Alibaba/trade war: flag of inconvenience

The phrase “more red flags than a May Day parade” now refers to political perils as well as accounting risks. The US is attacking businesses linked to the Chinese state, such as Huawei. Online giants like ecommerce group Alibaba could be next. Flying the colours of both nations, via a Chinese base and a US listing, would become fraught.

Alibaba’s logical response is to consider a secondary listing in Hong Kong. Here, founder Jack Ma’s membership of the communist party is seen mainly as a better way to network than joining a smart golf club. These can be repressive too, remember. Ask anyone who has tried to tee off in jeans and a T-shirt.

Much has changed since the ebullient Mr Ma led the largest fundraising ever on the New York Stock Exchange in 2014. China keeps business on a tight rein. The US has opted for reductive antagonism in trade relations. Just as important, the Hong Kong Exchange permits share classes with extra voting rights. Alibaba floated on the NYSE when these were barred in Hong Kong.

A Fragrant Harbour listing could support the shares — demand for tech stocks is brisk there. Over the past year, Alibaba’s forward earnings multiple has dropped from 30 times. At 23 times, Alibaba shares approach New York’s lowly average valuation of 17 times. In the US, China stocks are often shorted in a bet on worsening trade relations.

Alibaba’s revenues from ecommerce jumped two-fifths to $48bn last year. Big increases will become harder to achieve if the trade war worsens.
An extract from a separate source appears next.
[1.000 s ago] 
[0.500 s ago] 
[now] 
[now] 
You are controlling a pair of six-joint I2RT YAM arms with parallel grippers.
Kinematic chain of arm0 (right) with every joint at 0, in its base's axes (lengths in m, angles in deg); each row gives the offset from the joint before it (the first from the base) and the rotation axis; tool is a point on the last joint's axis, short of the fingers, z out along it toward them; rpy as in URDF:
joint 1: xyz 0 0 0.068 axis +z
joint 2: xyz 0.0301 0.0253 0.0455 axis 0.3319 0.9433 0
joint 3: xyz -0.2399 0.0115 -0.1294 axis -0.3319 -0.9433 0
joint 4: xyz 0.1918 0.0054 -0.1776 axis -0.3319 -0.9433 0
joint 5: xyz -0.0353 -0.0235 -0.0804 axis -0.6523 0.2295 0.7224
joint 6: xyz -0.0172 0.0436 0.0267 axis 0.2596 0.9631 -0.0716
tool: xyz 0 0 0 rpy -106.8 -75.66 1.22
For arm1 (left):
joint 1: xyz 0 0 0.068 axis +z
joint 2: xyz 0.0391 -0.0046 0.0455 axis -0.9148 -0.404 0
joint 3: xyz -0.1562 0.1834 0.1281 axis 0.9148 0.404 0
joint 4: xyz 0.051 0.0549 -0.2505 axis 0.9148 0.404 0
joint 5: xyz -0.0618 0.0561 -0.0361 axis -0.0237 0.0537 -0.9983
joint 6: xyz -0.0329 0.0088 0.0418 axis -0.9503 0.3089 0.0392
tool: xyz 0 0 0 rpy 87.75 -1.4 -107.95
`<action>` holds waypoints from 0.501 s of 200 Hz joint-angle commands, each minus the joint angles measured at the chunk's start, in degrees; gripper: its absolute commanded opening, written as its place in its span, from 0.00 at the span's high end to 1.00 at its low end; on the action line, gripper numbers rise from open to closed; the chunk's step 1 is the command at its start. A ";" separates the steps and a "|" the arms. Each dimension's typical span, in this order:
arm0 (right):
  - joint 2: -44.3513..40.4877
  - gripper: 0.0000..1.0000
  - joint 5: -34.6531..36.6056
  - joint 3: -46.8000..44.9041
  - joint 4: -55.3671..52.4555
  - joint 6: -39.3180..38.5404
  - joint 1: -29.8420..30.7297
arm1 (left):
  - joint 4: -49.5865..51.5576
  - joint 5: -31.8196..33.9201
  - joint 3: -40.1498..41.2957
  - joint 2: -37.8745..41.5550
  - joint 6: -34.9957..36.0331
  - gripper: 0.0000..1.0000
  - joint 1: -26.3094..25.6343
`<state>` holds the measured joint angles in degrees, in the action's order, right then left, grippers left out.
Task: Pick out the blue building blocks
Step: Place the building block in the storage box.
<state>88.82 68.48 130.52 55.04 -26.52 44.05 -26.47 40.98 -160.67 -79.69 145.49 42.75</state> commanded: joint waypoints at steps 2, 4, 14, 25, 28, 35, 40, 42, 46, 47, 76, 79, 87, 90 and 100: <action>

To lift the valuation, a bigger chunk of stock would need to head east than the $20bn rumoured for sale. That represents only 5 per cent of the worth of Alibaba, which is 38 per cent owned by US and Canadian funds.

But $20bn would be a hefty sum to raise on a bourse one-sixth the size of the NYSE. Alibaba hardly needs the money. The business has net cash of some $10bn at the end of March. During the last financial year, free cash flow was around $17bn.

A Hong Kong listing would reduce the pain of delisting in New York, if that is ever necessary. The prospect is a melancholy one. Not only would there be two internets, where you could expect to be surveilled either by Mark Zuckerberg or Xi Jinping. Ownership would become Balkanised too. Trade in flags would remain brisk. More so than for other commodities.